4.01.2015

Haïku de route-45/ Rough Diet of an old fat American










Un monstre de camping-car. Une douzaine de voitures. La nôtre et l'ombre impossible, les deux cabanons de toilettes. La route pente et se craquèle et offre aux virages des bancs pour les pauses. Oh mon dieu dit ma mère. Moi j'ai besoin de pisser. "J'y vais déjà, tu me rejoindras". On monte alors vers l'éponyme, je rejoins ma mère, les jambes nous lourdent, l'air qu'on avalle est comme un vieux big mac, chaque banc n'est plus une station de la croix mais une station des i-phone ou de tout ce qui prend des images. Je ne sais pas à quoi m'attendre, je n'ai pas vu le film. Ma mère a son bandana avec les têtes de mort et moi, la casquette Bagdad, les touristes vont et viennent et mitraillent au sommet, sur le point de vue. Je crois que le film parle de contestation et de toutes les conneries de 68. Enfin, je vais pas tout mettre dans l'eau du bain, je me suis quand même fondé sur ses conneries.


Le lent flou brumeux s'étend, la génèse des plis comme l'instant figé de ce qui nous endort et nous relève, l'histoire cachée, le drapé où nos néants vont et viennent. J'aimerais voir nager des silures dans les plaines du désert. Devant nous les vagues figées de Zabriskie semble une femme grasse alanguie, une obèse qui aurait maigri trop vite, assommée par la mort, les creux gras effacés et les restes, embaumés sur un trop plein de peau. Le retour dans la vie, là, dans ce confin du monde, dans les temps répétés de l'opulence qui finit un jour ou l'autre par avoir honte d'elle-même. J'aimerais pouvoir planer en cercle au-dessus des vallons avec une lance longue à la pointe de diamant et la glisser dans les sillons d'onde et l'entendre me chanter les mondes sans hommes. Mais dans l'air sans air ne transpirent que des ohhh et des ahh et des clics et des graviers râclés, divers langues et parfois des silences souriant de dents blanches qui prennent la pose.


Deux filles dansent et sautent et se figent en changeant de point de vue, réglant l'appareil photo sur pieds, dans des sourirs de lunettes de soleil.
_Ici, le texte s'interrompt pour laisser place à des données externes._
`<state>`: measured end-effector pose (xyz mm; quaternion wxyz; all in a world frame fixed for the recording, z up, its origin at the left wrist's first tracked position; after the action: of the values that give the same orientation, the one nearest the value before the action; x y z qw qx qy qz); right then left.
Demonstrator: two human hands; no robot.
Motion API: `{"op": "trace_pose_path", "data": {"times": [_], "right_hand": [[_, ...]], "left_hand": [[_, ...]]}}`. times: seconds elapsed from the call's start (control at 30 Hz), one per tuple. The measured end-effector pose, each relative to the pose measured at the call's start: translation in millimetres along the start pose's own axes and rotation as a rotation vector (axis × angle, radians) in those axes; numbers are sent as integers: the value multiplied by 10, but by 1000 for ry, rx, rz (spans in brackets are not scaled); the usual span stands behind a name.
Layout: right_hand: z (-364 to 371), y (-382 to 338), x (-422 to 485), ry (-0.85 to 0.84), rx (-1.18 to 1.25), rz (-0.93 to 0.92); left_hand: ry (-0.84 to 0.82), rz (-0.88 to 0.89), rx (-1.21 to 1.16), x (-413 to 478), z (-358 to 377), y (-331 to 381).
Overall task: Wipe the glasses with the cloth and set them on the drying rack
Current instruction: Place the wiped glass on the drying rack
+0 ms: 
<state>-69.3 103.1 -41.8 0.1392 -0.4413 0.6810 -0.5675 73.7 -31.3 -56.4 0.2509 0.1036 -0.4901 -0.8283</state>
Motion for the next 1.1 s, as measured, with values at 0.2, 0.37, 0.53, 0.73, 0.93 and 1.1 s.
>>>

Elles sont enjouées, toutes riches de leur jeunesse, flottantes et cherchant sur ce fond de ballet sec, à s'assurer dans l'image d'elle-même, l'éternité pour laquelle elles se savent destinées, l'orgueil des seins fermes. Une fiction. Je les prends en photo dans ce dancefloor scandaleux du réel. D'autres touristes autour et sur le muret de pierre qui chevauchent les draps d'un matin sans amant, des bras qui s'écartent et d'autres encore qui contemplent patiemment et se déplacent lentement d'une vue l'autre. On ne regrette pas ce court détour avec ma mère. Le spectacle est très beau, le lieu est très beau, la chaleur terrifiante. Elle me dit qu'elle redescend, que c'est splendide mais que ce n'est plus possible. elle me demande de ne pas faire trop long. Je la regarde s'éloigner et je fais une dernière fois le tour du muret. Puis je la rejoins avec mes longues jambes pleines de varices gonflées.